- **EXERCISE**: Below are records. Copy every line with "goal" in it.

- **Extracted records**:

_ _ _ _ _ _ _

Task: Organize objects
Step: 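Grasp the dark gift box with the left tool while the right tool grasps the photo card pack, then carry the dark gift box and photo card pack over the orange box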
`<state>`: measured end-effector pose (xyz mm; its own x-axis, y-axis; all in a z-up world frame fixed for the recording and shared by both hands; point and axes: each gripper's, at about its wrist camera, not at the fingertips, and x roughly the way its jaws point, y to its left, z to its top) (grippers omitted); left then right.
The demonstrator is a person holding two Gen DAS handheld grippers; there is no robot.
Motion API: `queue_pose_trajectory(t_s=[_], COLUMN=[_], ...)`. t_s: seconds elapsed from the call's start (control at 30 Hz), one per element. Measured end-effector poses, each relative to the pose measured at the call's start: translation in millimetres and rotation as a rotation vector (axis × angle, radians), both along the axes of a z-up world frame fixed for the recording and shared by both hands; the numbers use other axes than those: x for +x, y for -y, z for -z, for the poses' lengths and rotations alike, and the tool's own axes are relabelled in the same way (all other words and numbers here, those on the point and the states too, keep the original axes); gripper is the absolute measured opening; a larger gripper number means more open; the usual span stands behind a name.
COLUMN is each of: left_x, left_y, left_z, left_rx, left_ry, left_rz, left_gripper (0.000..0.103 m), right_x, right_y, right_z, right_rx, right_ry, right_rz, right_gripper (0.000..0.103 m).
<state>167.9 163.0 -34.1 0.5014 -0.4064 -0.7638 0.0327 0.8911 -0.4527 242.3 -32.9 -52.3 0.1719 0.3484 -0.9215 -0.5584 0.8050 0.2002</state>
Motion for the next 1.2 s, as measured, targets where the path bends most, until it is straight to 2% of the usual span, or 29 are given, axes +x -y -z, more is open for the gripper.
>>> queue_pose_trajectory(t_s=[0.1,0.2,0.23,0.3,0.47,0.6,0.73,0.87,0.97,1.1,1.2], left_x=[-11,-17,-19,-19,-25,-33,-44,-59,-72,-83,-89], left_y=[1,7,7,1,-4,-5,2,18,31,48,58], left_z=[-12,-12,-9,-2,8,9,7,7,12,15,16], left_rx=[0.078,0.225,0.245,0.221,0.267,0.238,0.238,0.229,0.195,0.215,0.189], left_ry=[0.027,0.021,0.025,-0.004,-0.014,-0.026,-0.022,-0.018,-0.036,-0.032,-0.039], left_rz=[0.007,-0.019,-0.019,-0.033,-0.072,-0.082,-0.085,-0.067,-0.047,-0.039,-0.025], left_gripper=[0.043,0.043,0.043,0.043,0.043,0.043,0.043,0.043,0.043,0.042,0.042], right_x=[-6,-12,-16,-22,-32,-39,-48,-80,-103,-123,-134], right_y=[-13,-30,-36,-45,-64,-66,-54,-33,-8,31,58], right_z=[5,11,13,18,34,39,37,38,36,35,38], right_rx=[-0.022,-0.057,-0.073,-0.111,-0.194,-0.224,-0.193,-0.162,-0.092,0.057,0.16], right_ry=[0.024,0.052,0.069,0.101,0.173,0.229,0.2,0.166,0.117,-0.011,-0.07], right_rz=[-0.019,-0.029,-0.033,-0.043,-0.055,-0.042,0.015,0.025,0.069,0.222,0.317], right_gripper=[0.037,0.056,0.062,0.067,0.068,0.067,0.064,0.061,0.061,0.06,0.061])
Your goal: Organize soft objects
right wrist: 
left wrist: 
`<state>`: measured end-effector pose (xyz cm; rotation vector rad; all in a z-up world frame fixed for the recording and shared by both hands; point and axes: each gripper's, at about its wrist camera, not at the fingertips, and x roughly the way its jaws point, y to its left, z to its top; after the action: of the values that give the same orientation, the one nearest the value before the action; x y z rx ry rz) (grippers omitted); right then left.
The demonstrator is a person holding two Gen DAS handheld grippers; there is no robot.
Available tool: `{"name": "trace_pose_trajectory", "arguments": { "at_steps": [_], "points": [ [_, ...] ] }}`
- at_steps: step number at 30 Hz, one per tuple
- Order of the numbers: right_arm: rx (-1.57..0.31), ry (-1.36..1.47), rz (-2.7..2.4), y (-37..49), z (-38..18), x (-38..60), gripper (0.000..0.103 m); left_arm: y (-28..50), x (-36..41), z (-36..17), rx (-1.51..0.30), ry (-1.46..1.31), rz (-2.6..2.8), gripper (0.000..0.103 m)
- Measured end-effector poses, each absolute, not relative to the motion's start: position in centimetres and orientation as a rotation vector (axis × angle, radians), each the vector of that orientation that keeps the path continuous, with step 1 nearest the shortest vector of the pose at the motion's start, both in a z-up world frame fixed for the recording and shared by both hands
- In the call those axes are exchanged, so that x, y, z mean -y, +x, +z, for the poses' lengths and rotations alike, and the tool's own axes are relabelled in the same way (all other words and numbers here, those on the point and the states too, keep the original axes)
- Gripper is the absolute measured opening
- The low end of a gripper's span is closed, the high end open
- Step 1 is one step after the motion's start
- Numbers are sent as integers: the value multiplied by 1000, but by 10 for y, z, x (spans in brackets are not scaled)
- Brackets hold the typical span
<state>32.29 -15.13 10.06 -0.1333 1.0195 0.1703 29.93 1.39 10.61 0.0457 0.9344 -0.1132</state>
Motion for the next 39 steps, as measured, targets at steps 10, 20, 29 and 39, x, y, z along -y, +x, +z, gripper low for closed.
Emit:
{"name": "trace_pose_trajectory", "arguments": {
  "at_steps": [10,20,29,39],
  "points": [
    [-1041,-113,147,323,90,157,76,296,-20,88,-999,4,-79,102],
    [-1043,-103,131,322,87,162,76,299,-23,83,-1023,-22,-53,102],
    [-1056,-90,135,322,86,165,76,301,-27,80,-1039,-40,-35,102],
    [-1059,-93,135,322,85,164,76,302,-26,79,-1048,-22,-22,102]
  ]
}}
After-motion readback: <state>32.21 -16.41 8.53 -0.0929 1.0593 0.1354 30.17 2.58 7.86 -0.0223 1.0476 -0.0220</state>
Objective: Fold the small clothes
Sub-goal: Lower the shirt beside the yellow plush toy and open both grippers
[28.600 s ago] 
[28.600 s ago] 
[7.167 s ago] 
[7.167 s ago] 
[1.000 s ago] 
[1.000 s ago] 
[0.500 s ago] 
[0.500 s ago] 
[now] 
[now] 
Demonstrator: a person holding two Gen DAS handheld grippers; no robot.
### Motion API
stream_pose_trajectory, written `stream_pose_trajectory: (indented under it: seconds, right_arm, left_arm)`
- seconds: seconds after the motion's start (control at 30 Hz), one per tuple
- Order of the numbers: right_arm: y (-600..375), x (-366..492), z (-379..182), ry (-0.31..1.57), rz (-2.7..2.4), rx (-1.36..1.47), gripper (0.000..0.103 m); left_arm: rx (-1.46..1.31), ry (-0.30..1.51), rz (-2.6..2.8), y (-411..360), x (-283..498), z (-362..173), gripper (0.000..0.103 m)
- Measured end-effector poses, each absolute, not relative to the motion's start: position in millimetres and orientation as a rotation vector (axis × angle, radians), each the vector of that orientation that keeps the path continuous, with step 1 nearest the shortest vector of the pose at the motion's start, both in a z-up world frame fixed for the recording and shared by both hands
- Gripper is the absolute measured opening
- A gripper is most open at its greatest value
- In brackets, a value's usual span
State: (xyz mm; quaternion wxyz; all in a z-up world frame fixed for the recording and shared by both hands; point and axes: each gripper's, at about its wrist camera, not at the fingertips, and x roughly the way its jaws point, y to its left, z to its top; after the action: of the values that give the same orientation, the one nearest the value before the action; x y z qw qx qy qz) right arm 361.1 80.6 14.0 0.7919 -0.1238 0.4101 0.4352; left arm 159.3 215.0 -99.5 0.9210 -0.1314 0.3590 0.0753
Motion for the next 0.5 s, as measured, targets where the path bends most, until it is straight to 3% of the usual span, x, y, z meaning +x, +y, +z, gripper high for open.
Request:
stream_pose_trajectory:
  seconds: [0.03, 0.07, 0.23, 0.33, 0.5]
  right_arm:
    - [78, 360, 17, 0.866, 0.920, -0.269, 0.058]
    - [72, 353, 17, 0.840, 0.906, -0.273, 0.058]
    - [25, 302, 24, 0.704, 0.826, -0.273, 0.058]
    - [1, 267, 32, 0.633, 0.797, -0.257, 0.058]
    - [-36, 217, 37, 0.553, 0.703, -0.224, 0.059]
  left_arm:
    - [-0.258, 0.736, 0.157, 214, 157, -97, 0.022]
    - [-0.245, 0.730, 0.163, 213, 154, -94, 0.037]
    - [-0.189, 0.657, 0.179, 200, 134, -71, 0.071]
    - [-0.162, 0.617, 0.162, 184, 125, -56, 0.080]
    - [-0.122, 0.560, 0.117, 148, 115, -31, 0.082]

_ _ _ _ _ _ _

- **REPLY TO THE TASK**:
Your goal: Organize soft objects
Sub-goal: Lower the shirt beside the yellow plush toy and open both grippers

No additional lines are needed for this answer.